A Coldwell Banker study looked at home prices nationwide and discovered that Logan's are the nation's 10th-most affordable, with an average price of $172,978. That's more than No. 1 Muncie, Ind. ($150,000), but far cheaper than the most expensive college town, Palo Alto, Calif., which has an average home price of $1.677 million.

So if you're a college football fan, here's the deal. You can move to Logan, where the housing is cheap — but you have to watch the Aggies. Which is still is better than paying $1.677 million for your house and watching Stanford.

Keeping it real

Coaches are notorious for laying it on thick when assessing the competition. Most of them try to make Plymouth State look better than Notre Dame. Wait a minute, Plymouth State is better than Notre Dame.

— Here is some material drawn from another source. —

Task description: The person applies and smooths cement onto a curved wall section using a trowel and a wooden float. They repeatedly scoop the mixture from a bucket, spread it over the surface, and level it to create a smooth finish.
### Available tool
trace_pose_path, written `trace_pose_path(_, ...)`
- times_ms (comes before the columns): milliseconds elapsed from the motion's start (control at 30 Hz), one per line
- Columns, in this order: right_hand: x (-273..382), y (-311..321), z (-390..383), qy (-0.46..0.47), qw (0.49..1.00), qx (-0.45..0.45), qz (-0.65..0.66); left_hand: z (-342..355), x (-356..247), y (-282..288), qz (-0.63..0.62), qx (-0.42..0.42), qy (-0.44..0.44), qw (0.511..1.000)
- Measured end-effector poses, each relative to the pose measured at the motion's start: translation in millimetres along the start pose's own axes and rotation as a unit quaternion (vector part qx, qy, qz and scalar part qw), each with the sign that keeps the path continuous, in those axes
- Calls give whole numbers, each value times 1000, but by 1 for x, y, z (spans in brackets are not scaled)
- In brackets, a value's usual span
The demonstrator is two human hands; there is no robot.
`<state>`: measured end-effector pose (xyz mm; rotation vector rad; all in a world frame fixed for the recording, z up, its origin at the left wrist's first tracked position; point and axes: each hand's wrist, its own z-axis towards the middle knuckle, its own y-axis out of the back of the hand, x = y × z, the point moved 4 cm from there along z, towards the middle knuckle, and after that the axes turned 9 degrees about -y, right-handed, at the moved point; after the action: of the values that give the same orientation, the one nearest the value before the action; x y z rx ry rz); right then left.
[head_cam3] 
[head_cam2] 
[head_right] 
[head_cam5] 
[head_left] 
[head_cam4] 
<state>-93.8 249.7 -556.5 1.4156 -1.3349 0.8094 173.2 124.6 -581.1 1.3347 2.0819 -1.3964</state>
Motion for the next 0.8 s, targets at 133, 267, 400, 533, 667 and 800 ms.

Anyway, TCU coach Gary Patterson went overboard last week when he said that playing BYU is "kind of like playing against a Texas or an Oklahoma, somebody we feel like has really good athletes."

BYU's not bad, but last time we checked, there was no Adrian Peterson or Vince Young playing there.

Just a suggestion, coach. Next time you're exaggerating, how about trying to keep it in bounds?

What goes around ...

Ute football coach Kyle Whittingham certainly had a point Saturday when he noted that coaches are "accountable" for what they say. The remark was in reference to Wyoming coach Joe Glenn's guarantee that the Cowboys would beat the Utes.

Then there's Whittingham, who allowed his team to attempt an onside kick with a 43-0 lead.

Which means, of course, that next year in Laramie a certain somebody's gonna be accountable for that, too.

One sweet ride

Jazz guard Jason Hart left practice last week to find a food service delivery truck had clipped his Cadillac Escalade, tearing off the bumper.

The worst news for Hart was the prospect of getting a loaner from the insurance company.

"It's just an inconvenience," Hart said. "It's not material. It's just now I've got to call and get me a rental car, and they're going to try and give me a car that's (worth) $40,000 less than what I drive."

He added, "I don't want my kids back there sitting low. But you know how insurance companies do it."

Yeah, we do.

Unfortunately, the rest of us drive cars that cost $40,000 less than an Escalade and our kids have to sit low all the time.

We won't even mention the sort of loaner we get.